Are McDavid, Drai, MacKinnon, Panarin, & Kucherov the undisputed top-5 players in today's league?

Is this undisputed?


  • Total voters
    296

majormajor

Registered User
Jun 23, 2018
24,714
29,410
I just find these defensive metrics for forwards to be so hard to actually quantify watching the game. I think it’s one of the few categories where the advanced stats mean almost nothing. I cannot spot a player with good metrics compared to one with bad defensive metrics by watching them play. I can spot the opposite for offensive metrics.

That’s why I really don’t care very much about defensive metrics for forwards. If someone tells me that McDavid is bad defensively and MacKinnon is good, the first thing I’m going to do is go to the PK TOI and FO% stats. When I want to judge a center’s defense based on stats, I want to know how their team relies on them. Do they play PK and do they win their draws? Neither does.
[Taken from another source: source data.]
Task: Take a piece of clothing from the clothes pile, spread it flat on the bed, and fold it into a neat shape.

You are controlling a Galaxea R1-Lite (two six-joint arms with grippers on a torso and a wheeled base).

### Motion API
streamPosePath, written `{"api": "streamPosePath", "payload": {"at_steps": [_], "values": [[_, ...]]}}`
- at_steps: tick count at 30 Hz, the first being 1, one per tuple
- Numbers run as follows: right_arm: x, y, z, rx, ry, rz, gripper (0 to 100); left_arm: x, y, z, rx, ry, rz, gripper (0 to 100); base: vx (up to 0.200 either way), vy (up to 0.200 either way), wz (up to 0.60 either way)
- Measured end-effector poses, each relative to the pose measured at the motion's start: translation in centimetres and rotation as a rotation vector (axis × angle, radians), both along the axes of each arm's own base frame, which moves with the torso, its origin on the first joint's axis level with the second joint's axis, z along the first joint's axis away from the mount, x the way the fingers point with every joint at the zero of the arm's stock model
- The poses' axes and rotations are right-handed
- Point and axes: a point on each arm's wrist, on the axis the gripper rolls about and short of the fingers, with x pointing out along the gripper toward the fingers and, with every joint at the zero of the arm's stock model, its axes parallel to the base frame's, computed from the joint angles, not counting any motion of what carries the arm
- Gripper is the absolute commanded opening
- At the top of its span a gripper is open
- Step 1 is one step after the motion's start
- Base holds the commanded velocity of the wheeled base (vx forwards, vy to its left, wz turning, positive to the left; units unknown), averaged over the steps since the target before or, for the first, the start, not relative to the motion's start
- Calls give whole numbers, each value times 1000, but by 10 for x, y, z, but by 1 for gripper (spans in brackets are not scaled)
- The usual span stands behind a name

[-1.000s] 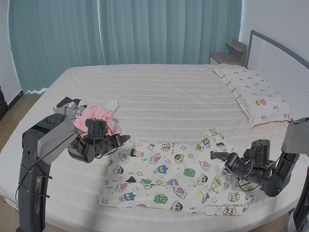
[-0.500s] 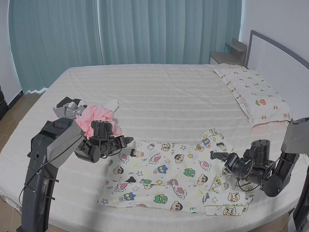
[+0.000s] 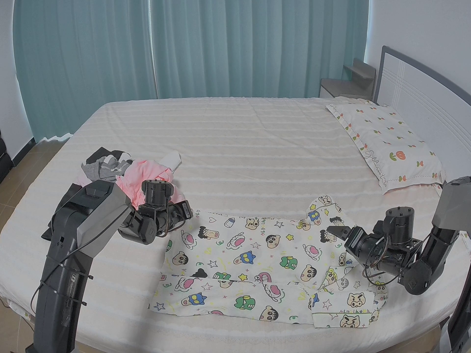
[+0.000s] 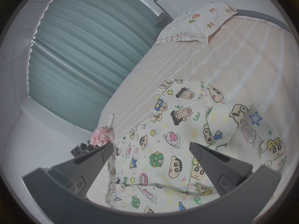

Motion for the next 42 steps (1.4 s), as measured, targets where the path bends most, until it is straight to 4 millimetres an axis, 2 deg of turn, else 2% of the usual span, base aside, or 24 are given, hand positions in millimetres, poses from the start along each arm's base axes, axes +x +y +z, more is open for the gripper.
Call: {"api": "streamPosePath", "payload": {"at_steps": [3, 6, 10, 13, 16, 24, 33, 42], "values": [[12, -3, 1, -35, 41, -6, 100, 0, 1, 0, 3, -5, 8, 0, 0, 0, 0], [32, -7, 9, -62, 55, -21, 100, 0, 1, 0, 6, -6, 14, 0, 0, 0, 0], [67, -15, 25, -81, 23, -50, 100, -1, 2, 0, 13, -8, 28, 0, 0, 0, 0], [90, -20, 29, -103, 9, -61, 100, -2, 2, 1, 18, -17, 38, 0, 0, 0, 0], [110, -25, 19, -132, 21, -64, 100, -2, 2, 3, 23, -28, 47, 0, 0, 0, 0], [158, -50, -31, -260, 35, -15, 100, -6, 2, 6, 29, -35, 58, 0, 0, 0, 0], [175, -85, -57, -240, 28, 72, 100, -8, 4, 7, 35, -35, 76, 0, 0, 0, 0], [179, -87, -73, -191, 34, 144, 100, -9, 4, 6, 28, -29, 81, 0, 0, 0, 0]]}}
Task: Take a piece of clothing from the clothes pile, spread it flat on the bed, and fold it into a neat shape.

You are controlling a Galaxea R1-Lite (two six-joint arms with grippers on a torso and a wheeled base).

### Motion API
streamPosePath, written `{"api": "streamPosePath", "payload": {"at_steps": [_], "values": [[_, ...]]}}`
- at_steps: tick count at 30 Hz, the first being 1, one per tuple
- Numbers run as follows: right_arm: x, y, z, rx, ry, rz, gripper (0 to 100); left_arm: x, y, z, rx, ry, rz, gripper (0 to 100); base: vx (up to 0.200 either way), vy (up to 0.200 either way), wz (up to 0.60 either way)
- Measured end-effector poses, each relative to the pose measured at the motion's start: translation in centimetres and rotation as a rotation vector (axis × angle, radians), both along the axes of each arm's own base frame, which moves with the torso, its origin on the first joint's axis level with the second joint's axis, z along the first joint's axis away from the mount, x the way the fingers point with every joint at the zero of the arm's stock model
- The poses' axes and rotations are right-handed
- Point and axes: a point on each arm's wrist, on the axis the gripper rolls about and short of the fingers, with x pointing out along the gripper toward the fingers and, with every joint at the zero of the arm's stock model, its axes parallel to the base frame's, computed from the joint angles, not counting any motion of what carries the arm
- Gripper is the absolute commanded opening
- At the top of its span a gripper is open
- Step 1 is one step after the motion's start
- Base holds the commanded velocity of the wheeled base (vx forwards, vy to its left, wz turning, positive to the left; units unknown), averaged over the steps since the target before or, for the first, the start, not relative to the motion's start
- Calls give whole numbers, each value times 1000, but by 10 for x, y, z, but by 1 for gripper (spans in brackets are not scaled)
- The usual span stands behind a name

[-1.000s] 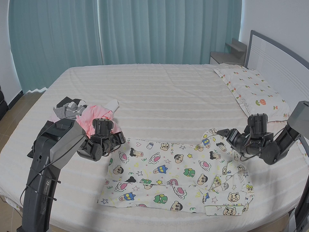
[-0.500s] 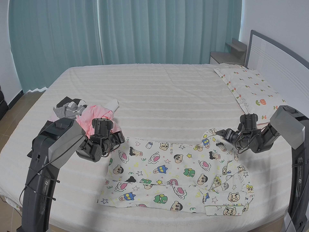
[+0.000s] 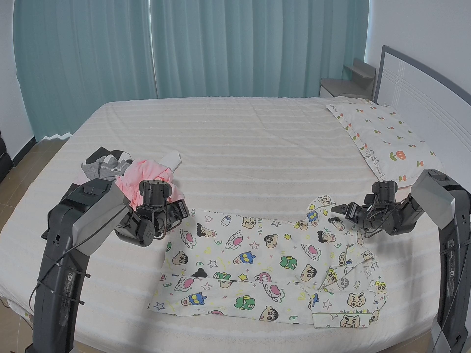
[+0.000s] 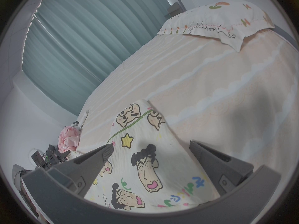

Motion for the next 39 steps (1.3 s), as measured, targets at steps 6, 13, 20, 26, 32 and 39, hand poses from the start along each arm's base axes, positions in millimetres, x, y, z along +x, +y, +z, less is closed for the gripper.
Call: {"api": "streamPosePath", "payload": {"at_steps": [6, 13, 20, 26, 32, 39], "values": [[3, 3, -5, 33, 1, 41, 100, 0, 0, 0, -1, -1, -1, 0, 0, 0, 0], [5, 5, -9, 71, 5, 79, 0, 0, 0, 1, -4, 0, 1, 0, 0, 0, 0], [6, 2, -10, 80, -1, 68, 0, -1, 0, 0, -5, -6, 1, 0, 0, 0, 0], [4, -7, -11, 88, 0, 67, 0, -2, 1, 2, -4, -6, 2, 0, 0, 0, 0], [0, -19, -3, 115, -91, 89, 0, -5, 2, 8, -3, -10, 0, 0, 0, 0, 0], [-14, -28, 5, 159, -169, 118, 0, -11, 2, 22, -1, -18, -5, 0, 0, 0, 0]]}}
All of the metrics we've been discussing can be misleading without context but I would say PK TOI and FO% are perhaps the most misleading.

PK TOI is just a usage stat and that depends on coaching philosophy. Some coaches (like Hitchcock) love to use their best players on the PK, other coaches won't use them there even if they are the best PKers. The marginal value that one PKer provides over another is usually pretty small so I happen to think it is a waste of TOI to play an offensive superstar on the PK, it just means scoring shifts that are being taken away. And McDavid and Draisaitl were both visibly exhausted by their minutes last year, so we should understand their energy as a scarce resource that should only be devoted where the marginal differences between players are highest (PP, 5v5).

FO% is obviously all about possession, so we should have a good understanding of how important FO% is to maintaining possession, which we can measure. And it turns out that differences between 45-55% on the FO% (where vast majority of centers fit) have barely any discernable effect on possession. It's just one of many puck battles and possession changes that happen per shift and it doesn't add up to much difference if the percentages are close. 43% would make a difference, but could easily be swamped by other things effecting possession (does the player make good passes, win battles in corners, backcheck well, etc...). In all cases it would make more sense to just look at the overall possession stats (CF%, xGF%, absolute and relative) with as much context as you can.
 

Jarey Curry

Avalanche of Makar
May 2, 2015
2,954
674
Finland
Panarin doesn’t belong if anything it should be Kane there if we are going off the last two years.
Kucherov has played years in the same system with familiar guys. Panarin works his magic and always delivers in an entirely new environment, just worth noticing
 

Sidney the Kidney

One last time
Jun 29, 2009
55,750
46,769
FO% is obviously all about possession, so we should have a good understanding of how important FO% is to maintaining possession, which we can measure. And it turns out that differences between 45-55% on the FO% (where vast majority of centers fit) have barely any discernable effect on possession. It's just one of many puck battles and possession changes that happen per shift and it doesn't add up to much difference if the percentages are close. 43% would make a difference, but could easily be swamped by other things effecting possession (does the player make good passes, win battles in corners, backcheck well, etc...). In all cases it would make more sense to just look at the overall possession stats (CF%, xGF%, absolute and relative) with as much context as you can.

I've always wondered if they split the faceoff percentages by zone, as one would assume it's more vital to win a draw in the offensive or defensive zone than it is in the neutral zone.

How many more scoring opportunities would a 55% faceoff man in the offensive zone result in for his team compared to one who only wins 45% of his offensive zone draws? How many more goals against are scored as a result of a player only winning 45% of his defensive zone draws compared to someone who wins 55% of his D-zone draws?

Just going by gut and not any sort of numerical evidence, but it would seem that being 10% better in the O-zone and D-zone would be important, while being 10% better in neutral zone draws won't amount to all that much.